*WHAT THE EXERCISE ASKS*
In the listing below, find each line with the string "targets" and report it.

*RECORDS TO PROCESS*
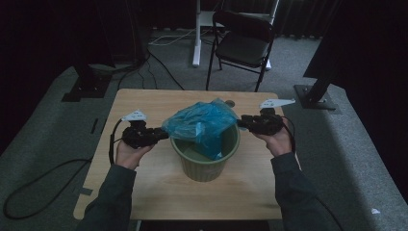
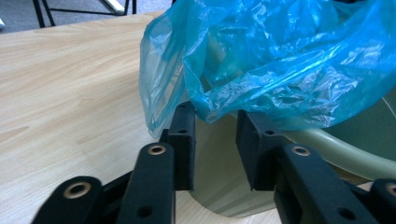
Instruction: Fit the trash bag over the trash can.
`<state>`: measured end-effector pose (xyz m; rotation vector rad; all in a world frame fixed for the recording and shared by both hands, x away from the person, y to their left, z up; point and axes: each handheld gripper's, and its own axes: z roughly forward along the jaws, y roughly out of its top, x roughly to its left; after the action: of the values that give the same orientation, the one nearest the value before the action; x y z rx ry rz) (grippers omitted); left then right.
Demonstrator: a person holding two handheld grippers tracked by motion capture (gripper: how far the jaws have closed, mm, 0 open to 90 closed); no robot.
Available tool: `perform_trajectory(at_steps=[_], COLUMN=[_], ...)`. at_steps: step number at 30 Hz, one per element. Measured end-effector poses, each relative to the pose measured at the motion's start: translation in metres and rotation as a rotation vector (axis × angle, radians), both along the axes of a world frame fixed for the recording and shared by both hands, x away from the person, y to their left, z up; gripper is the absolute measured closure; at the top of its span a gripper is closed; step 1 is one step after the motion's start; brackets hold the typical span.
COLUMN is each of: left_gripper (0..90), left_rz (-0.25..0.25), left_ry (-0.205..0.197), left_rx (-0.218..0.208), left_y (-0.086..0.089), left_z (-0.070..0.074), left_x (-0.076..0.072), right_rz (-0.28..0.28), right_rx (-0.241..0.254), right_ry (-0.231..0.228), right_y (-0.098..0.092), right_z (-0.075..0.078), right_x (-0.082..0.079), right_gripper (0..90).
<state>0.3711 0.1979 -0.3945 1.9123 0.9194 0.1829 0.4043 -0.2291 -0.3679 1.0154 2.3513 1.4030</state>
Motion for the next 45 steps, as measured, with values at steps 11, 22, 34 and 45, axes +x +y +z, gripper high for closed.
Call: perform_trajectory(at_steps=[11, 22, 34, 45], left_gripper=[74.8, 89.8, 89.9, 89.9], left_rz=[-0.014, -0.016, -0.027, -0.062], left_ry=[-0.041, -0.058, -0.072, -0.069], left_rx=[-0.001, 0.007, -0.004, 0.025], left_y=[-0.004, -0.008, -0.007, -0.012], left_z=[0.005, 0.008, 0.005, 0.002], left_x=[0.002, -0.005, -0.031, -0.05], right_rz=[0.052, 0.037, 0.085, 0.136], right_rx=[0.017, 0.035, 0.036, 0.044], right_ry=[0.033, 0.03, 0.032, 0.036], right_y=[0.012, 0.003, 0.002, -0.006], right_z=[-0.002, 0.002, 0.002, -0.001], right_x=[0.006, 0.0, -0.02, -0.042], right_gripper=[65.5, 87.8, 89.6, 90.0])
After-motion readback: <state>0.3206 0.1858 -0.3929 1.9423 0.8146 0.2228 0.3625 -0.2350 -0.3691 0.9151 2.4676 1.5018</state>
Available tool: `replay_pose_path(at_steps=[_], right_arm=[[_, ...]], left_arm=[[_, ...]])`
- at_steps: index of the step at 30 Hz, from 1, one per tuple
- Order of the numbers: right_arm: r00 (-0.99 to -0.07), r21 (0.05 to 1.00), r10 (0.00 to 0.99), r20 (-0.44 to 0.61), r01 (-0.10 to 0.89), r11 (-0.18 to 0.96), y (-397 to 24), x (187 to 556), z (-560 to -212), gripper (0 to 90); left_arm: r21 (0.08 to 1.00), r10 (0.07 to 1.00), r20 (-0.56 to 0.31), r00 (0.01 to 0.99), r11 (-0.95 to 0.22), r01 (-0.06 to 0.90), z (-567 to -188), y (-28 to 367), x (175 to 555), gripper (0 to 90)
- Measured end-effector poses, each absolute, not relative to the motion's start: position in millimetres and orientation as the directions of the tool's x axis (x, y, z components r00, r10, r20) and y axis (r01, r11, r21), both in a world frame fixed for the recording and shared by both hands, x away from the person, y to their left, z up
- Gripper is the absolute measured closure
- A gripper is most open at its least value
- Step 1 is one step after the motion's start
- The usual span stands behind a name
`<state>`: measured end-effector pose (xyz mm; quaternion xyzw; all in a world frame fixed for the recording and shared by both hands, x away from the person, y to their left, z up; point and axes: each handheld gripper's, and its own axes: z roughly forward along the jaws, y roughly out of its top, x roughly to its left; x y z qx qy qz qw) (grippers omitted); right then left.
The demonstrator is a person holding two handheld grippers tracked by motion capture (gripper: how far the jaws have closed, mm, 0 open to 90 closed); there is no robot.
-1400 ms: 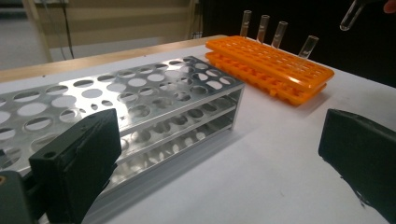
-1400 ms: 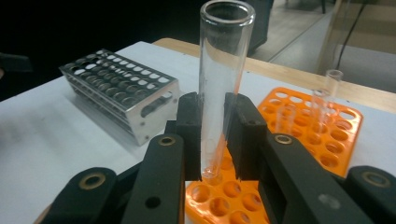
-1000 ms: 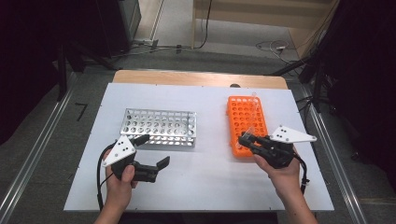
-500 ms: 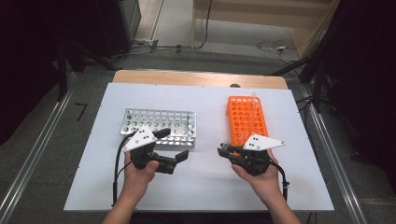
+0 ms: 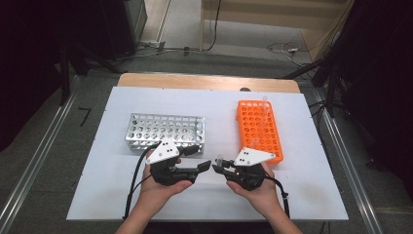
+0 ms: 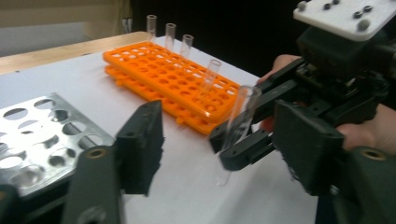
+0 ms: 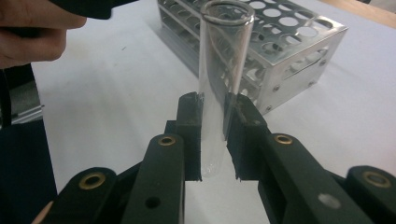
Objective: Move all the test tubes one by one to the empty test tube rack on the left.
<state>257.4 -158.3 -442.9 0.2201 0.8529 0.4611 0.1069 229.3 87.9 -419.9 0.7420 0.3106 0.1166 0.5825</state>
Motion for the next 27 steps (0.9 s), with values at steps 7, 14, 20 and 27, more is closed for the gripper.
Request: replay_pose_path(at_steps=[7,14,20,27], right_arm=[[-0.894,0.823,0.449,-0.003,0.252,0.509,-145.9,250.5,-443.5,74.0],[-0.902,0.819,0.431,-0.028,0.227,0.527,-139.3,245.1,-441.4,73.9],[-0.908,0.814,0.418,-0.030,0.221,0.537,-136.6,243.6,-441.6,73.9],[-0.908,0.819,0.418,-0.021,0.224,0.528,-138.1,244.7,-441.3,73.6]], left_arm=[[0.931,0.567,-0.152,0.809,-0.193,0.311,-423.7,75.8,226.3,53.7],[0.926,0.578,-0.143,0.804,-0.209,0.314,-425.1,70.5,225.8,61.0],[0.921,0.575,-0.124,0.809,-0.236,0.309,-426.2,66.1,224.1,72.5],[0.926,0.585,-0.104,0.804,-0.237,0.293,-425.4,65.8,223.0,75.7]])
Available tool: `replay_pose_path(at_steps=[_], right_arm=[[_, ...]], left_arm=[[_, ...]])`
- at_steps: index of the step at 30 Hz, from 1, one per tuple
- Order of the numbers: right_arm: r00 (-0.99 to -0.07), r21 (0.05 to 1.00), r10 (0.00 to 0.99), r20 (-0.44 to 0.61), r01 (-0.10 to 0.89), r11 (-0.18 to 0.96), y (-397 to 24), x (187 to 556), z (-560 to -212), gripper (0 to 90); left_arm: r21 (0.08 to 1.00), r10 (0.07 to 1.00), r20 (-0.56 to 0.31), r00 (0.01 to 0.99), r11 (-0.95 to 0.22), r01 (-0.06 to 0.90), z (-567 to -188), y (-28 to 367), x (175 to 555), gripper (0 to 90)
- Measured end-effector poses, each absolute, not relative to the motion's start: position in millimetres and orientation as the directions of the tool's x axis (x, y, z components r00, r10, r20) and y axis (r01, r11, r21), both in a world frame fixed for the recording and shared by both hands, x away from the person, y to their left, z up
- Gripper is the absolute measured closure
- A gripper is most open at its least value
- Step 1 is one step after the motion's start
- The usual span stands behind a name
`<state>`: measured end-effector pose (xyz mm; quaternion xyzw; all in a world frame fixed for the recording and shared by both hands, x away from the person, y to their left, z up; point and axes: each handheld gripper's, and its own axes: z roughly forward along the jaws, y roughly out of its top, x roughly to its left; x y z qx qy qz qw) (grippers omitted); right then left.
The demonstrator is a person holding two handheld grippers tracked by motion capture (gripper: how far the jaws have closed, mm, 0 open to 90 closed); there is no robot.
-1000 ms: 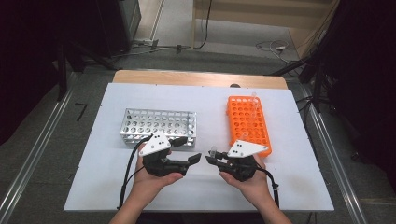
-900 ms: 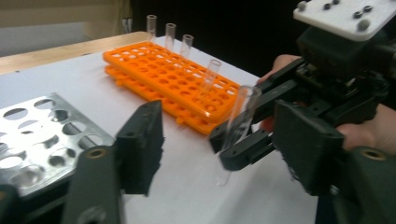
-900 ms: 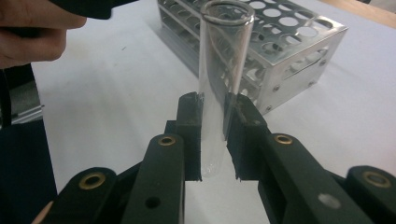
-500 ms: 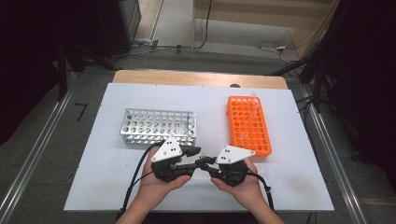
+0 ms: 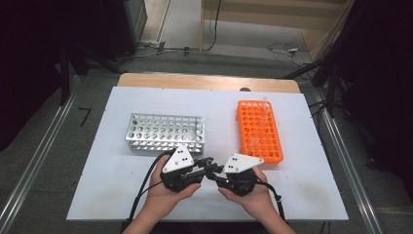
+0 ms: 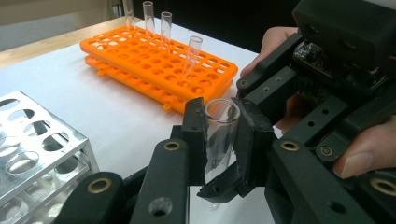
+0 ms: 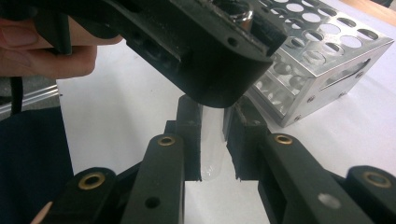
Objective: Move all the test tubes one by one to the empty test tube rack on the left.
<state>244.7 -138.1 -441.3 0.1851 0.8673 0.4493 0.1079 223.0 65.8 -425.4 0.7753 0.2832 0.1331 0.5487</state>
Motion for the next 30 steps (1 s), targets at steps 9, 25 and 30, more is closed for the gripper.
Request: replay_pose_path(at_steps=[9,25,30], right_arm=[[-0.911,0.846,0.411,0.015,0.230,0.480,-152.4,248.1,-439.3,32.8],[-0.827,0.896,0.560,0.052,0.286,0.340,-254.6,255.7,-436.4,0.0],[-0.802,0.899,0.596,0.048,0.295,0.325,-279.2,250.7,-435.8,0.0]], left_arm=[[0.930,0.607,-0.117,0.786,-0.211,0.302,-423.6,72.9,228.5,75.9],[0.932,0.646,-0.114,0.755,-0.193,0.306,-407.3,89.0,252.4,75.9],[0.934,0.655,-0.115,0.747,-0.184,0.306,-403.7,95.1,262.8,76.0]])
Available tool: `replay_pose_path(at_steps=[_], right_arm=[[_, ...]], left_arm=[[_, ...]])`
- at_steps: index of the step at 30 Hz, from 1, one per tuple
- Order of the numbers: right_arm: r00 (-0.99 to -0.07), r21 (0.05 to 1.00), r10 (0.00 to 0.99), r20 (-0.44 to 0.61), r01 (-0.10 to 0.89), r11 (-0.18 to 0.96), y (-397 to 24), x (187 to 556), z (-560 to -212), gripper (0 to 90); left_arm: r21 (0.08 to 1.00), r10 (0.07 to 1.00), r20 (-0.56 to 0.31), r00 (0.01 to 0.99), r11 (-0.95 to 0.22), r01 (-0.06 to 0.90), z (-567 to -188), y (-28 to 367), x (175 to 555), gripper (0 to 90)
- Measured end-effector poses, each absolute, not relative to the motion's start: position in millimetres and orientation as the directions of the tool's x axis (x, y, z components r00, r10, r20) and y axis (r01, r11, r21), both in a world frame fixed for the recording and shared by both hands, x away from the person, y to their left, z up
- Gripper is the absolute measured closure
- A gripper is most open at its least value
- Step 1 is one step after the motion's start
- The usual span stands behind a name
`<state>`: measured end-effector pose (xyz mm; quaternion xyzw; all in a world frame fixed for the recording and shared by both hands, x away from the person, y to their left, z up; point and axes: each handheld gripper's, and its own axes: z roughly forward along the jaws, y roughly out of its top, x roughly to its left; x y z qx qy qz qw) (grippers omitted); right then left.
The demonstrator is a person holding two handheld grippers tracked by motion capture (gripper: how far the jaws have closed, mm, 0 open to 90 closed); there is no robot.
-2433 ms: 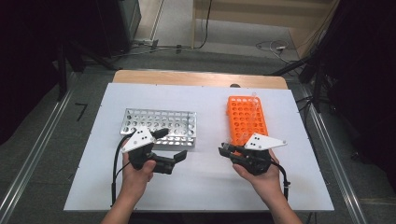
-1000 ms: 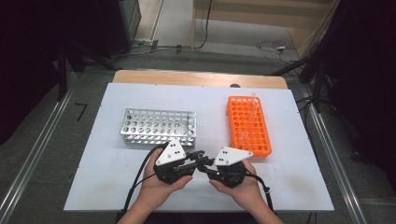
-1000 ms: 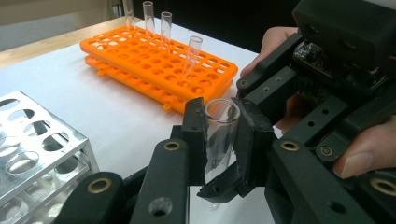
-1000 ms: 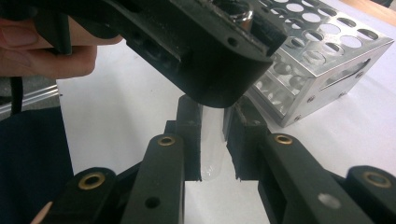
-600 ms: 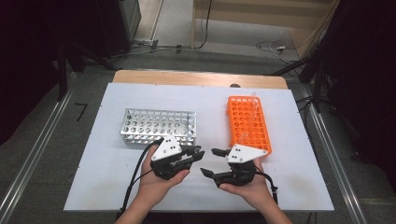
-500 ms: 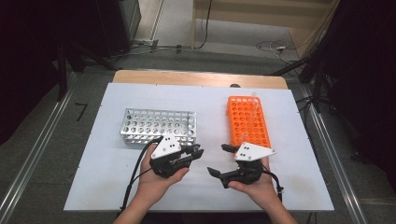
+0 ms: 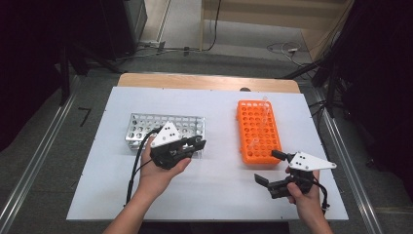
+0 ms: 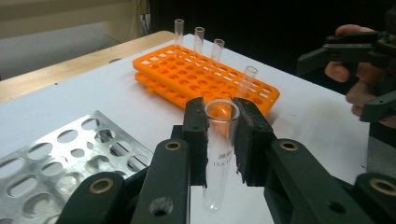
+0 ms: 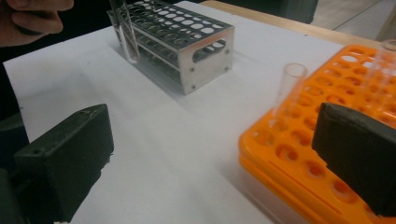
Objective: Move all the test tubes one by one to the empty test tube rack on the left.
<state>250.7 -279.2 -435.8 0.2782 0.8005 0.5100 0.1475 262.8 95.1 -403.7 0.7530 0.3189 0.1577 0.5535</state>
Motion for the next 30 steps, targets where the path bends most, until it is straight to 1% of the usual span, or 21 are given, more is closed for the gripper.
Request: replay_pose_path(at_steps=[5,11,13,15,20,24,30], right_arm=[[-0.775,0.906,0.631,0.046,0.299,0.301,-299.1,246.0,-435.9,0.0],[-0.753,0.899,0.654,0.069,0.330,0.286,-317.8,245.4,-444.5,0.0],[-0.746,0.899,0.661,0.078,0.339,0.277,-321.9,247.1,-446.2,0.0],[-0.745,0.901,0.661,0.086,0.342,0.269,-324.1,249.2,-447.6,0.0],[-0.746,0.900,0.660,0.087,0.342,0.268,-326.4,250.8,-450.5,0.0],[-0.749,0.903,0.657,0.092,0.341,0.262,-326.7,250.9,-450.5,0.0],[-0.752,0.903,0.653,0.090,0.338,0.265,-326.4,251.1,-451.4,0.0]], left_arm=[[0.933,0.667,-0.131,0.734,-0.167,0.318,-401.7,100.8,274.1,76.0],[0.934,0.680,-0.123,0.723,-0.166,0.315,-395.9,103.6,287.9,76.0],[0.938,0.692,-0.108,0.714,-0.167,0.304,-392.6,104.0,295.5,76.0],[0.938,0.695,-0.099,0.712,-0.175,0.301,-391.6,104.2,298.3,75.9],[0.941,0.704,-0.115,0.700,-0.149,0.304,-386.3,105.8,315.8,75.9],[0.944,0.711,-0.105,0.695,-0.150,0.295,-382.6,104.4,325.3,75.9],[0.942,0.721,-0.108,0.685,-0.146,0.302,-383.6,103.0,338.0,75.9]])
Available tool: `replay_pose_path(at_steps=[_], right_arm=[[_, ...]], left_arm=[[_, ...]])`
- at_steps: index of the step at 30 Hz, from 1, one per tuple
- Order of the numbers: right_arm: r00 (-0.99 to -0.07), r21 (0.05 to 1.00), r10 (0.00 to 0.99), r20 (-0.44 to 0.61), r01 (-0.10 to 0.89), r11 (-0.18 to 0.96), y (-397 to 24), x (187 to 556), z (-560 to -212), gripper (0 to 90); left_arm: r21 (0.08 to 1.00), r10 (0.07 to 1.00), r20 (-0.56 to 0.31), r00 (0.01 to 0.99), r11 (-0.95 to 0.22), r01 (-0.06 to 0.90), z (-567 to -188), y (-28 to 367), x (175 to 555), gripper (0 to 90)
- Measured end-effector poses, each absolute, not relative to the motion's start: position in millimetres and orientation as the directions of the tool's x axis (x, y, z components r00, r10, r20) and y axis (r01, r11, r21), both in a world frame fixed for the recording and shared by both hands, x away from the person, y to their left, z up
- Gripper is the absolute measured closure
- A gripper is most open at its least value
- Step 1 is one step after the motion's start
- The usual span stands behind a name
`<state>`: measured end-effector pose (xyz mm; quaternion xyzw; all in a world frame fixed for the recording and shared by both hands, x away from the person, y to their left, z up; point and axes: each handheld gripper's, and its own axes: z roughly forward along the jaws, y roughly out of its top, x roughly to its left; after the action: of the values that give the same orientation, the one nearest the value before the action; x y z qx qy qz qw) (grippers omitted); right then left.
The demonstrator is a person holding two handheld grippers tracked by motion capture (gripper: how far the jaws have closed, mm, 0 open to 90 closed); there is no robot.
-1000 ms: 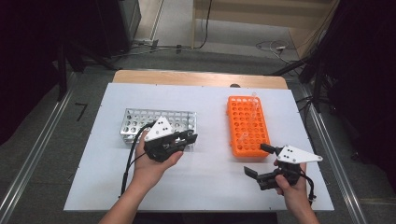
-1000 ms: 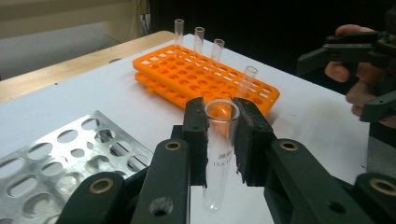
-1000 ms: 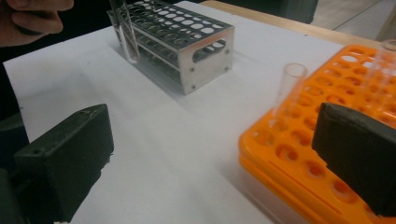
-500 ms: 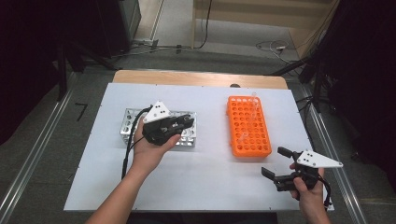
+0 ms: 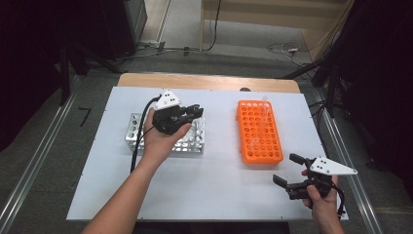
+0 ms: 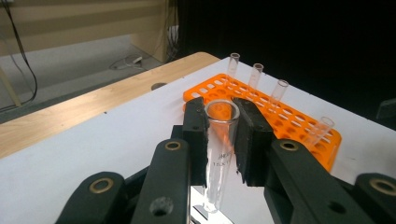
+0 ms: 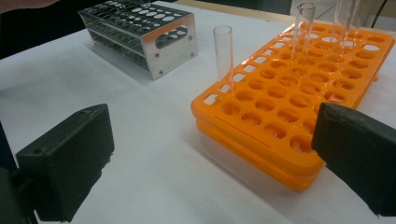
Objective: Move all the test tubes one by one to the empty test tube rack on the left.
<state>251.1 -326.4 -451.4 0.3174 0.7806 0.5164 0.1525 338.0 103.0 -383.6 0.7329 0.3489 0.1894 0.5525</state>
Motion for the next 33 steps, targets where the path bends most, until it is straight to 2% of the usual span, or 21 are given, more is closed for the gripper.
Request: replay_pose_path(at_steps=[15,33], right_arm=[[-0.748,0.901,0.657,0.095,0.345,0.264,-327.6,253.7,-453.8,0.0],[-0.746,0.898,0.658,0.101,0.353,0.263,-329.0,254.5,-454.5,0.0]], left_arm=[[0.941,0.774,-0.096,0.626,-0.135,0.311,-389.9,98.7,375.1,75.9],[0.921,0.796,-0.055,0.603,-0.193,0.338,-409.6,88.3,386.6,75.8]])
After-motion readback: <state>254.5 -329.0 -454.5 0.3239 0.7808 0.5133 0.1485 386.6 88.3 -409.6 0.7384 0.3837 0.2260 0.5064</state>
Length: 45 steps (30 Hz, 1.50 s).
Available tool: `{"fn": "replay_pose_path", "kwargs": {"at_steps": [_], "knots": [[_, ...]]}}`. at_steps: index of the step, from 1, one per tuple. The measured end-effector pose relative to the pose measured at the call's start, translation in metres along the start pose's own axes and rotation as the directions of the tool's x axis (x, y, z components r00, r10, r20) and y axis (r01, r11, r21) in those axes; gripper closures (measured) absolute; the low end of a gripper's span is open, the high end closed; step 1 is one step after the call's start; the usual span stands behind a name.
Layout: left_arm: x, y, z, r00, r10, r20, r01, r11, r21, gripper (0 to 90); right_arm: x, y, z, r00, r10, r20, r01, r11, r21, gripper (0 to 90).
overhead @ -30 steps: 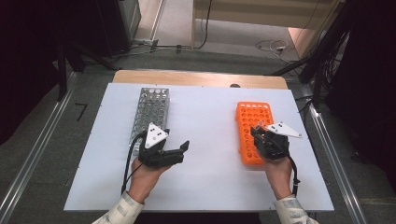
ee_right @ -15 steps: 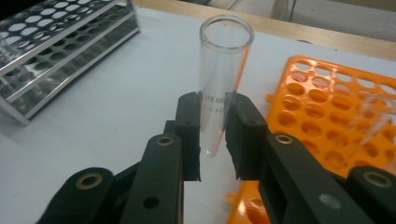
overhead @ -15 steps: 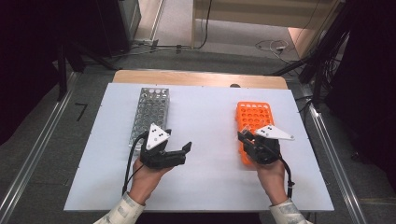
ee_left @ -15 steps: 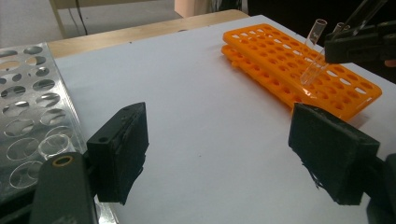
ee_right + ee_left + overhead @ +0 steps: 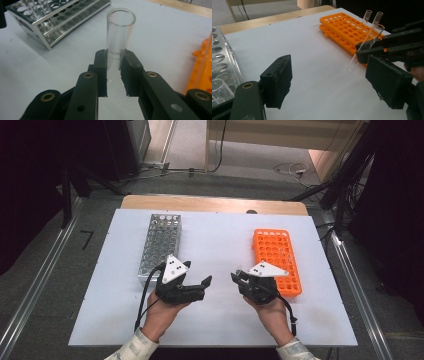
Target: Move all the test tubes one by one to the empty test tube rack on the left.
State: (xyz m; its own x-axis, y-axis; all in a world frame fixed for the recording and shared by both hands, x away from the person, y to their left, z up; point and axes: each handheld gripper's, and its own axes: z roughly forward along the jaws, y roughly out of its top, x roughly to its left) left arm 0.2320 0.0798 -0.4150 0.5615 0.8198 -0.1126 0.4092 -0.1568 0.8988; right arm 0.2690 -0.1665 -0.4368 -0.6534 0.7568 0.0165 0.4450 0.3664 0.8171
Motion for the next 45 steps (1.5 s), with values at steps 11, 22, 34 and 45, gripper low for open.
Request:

*EXERCISE ANSWER*
Motion for the next 30 steps (1 s), targets at steps 9, 25 and 30, more is closed for the gripper.
Motion for the next 30 steps, targets where the path bends most, until it is straight to 1% of the usual span, or 21 are given, more is closed for the gripper.
Motion for the next 33 steps, targets where the path bends most, until it is straight to 2% of the usual span, or 21 are given, more is closed for the gripper.

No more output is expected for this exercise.